In the listing below, how many lines contain "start"? Answer with the number alone.

"""

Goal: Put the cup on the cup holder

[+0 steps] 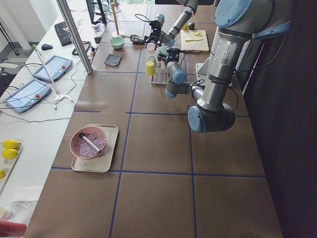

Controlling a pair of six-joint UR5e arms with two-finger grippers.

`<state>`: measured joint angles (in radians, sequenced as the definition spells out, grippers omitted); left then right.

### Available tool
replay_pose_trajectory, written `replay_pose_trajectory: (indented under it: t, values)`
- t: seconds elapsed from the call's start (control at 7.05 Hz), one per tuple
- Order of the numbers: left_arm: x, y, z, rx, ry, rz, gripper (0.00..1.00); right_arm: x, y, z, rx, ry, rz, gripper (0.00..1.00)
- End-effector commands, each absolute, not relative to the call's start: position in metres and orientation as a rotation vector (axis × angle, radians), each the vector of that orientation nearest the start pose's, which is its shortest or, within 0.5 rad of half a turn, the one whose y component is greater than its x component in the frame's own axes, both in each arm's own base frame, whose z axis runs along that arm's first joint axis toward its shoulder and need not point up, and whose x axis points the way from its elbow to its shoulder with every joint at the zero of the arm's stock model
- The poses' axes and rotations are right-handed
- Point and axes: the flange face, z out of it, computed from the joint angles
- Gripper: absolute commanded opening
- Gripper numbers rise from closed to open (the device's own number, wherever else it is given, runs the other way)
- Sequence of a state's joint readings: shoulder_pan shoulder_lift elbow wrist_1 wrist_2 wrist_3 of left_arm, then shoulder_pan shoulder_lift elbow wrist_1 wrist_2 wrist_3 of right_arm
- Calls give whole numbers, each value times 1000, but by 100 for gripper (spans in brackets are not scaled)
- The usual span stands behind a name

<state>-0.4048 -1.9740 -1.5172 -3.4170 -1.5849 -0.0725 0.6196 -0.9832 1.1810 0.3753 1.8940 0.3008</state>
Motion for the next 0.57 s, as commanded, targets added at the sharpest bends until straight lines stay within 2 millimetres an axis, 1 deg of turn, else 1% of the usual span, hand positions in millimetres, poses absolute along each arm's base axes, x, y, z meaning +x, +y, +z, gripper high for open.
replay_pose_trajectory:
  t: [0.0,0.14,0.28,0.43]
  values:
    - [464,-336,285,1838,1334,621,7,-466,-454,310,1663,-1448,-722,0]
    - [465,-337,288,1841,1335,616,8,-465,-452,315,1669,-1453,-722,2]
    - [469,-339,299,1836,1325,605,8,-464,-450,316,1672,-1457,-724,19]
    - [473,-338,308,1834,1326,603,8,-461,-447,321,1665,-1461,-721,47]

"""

Written answer: 2